Bastante discutida no país nos últimos meses, a regulação das plataformas digitais foi tema de uma mesa destaque nesta quinta-feira (1) no Fórum da Internet no Brasil (FIB), que está sendo realizado em Uberlândia, Minas Gerais. Em meio a discordâncias sobre a abordagem ideal do órgão regulador e o resgate do Marco Civil da Internet, a importância de aprovar o projeto de lei 2630, ainda que ele necessite de ajustes, foi levantada pela maioria dos participantes do painel.
Uma das integrantes da atividade, Flávia Lefevre, jurista especialista em direito digital e representante da Coalizão Direitos na Rede (CDR), defendeu uma oxigenação do debate sobre o PL 2630 para que a sociedade saiba exatamente do que ele trata. Ela criticou a imunidade parlamentar que consta na última versão pública do documento porque hoje, segundo ela, o “maior manancial de desinformação está no Congresso”.
Para Lefevre, os trechos que determinam análise de riscos sistêmicos e dever de cuidado, bem como protocolos de segurança, podem dar mais poder às plataformas, colocando em risco a liberdade de expressão. A jurista também lembrou a importância de levar em consideração as particularidades brasileiras na construção de um projeto legislativo do tipo. “[Esta] é uma grande oportunidade de construir um marco legal que atenda as conjunturas brasileiras”, afirmou.
Paulo Rená, co-diretor da organização Aqualtune Lab, uma das organizações da CDR, também lançou questionamentos ao conceito de dever de cuidado, levantando a possibilidade de dar maior poder às plataformas, que estariam responsáveis por definir quais publicações serão excluídas ou mantidas.
O pesquisador criticou o silêncio e a falta de esforços de promoção do projeto por parte do governo, o que, segundo ele, abriu espaço para abusos tanto das oposição política como das plataformas .”O dia 2 de maio [quando o Google colocou na sua homepage uma mensagem crítica ao PL 2630] foi o 8 de janeiro das plataformas”, afirmou Rená.
Já Yasmin Curzi, pesquisadora do Centro de Tecnologia e Sociedade da FGV Direito Rio, lembrou das melhorias do texto do PL em relação a suas primeiras versões. Para ela, o texto teve uma evolução significativa, estabelecendo critérios de transparência, como a auditoria externa dos algoritmos de recomendação utilizados pelas plataformas. “A transparência não pode ser uma panaceia, ela não vai resolver todos os problemas de regulação. A gente precisa de uma transparência significativa, como inspeção algorítmica”, pontuou a pesquisadora carioca.
Órgão regulador
A proposta da OAB (Ordem de Advogados do Brasil) para a criação de um órgão regulador de plataformas, tópico que acabou saindo da última versão do PL 2630, foi vista com simpatia pelos participantes da mesa, incluindo o representante do governo, o secretário de Políticas Digitais da Secretaria da Comunicação, João Brant.

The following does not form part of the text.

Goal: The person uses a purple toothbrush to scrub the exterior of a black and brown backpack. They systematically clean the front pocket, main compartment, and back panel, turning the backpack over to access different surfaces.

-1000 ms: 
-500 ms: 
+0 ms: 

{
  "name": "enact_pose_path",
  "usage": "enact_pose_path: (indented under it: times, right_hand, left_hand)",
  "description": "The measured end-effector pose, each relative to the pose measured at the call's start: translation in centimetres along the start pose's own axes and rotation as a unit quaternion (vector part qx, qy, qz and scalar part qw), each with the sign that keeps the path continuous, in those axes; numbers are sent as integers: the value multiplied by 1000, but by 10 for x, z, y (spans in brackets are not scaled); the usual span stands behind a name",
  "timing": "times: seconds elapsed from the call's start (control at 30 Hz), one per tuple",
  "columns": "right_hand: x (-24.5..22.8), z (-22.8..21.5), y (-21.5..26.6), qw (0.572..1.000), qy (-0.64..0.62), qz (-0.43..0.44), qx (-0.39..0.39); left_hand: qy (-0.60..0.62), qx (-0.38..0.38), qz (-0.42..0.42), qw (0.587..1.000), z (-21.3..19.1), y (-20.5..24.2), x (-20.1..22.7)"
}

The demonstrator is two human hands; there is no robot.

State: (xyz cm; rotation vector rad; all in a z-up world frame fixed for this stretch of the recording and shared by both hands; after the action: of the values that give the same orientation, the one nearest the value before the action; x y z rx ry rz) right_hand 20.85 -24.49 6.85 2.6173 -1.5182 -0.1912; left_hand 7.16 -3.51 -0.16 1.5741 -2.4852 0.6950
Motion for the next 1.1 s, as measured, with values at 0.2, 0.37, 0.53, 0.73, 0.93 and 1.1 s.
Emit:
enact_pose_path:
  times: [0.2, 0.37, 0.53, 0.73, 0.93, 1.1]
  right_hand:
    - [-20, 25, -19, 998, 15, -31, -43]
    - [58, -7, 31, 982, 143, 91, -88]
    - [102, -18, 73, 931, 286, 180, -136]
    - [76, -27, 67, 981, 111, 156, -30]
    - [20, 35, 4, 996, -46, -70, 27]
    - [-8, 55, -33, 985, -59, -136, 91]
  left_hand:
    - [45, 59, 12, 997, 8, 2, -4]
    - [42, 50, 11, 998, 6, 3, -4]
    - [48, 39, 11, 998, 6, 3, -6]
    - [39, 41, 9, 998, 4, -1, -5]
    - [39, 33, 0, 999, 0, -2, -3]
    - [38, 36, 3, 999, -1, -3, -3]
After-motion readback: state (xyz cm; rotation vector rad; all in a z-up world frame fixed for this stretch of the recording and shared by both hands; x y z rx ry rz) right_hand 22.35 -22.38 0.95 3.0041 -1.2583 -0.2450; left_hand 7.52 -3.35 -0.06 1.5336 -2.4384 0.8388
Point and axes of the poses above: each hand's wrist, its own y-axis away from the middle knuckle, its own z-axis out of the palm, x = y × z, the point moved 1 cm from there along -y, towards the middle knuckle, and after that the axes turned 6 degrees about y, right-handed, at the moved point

Flávia Lefevre pontuou a importância de se atualizar a composição do conselho sugerido, incluindo representantes da Secretaria Nacional do Consumidor e do próprio Ministério da Justiça. Mesmo assim, segundo ela, a ideia teria um aspecto prático positivo, pois não seria necessário constituir um órgão novo. Lefevre também avaliou a necessidade de mais presença estatal nessa atividade reguladora.
Já Rená pontuou a importância da existência de um órgão regulador para aplicar as sanções e monitorar o cumprimento da lei, lembrando como o princípio da neutralidade da rede não é respeitado atualmente no país em razão da inexistência de uma agência reguladora específica para isso.
Marco Civil e a responsabilização das plataformas
Para João Brant, a perspectiva de responsabilidade dos provedores de Internet, incluindo aí as plataformas digitais, presente hoje no marco civil, não equilibra de maneira positiva os direitos no ambiente digital. “[O Marco Civil] foi aprovado num momento em que estávamos preocupados com os riscos de responsabilização civil. Mas precisamos entender os caminhos para que as plataformas atuem a nosso favor enquanto sociedade”, ponderou.
Yasmin Curzi trouxe também a necessidade de inclusão da responsabilização das plataformas especificamente nos casos de conteúdos impulsionados, seja algoritmicamente ou por anúncio: “[Nesses casos,] não podem ser tratadas como intermediárias”.
Já Paulo Rená e Flávia Lefevre lembraram que o Marco Civil da Internet possui dispositivos que podem ser utilizados para responsabilizar as plataformas, reiterando a importância de levar em consideração o documento, que foi considerado como referência mundial de legislação digital. “O Marco Civil foi uma conquista, vamos usá-lo e avançar nele. A gente precisa de novas normas, mas que não se jogue fora a lógica anterior”, afirmou Rená.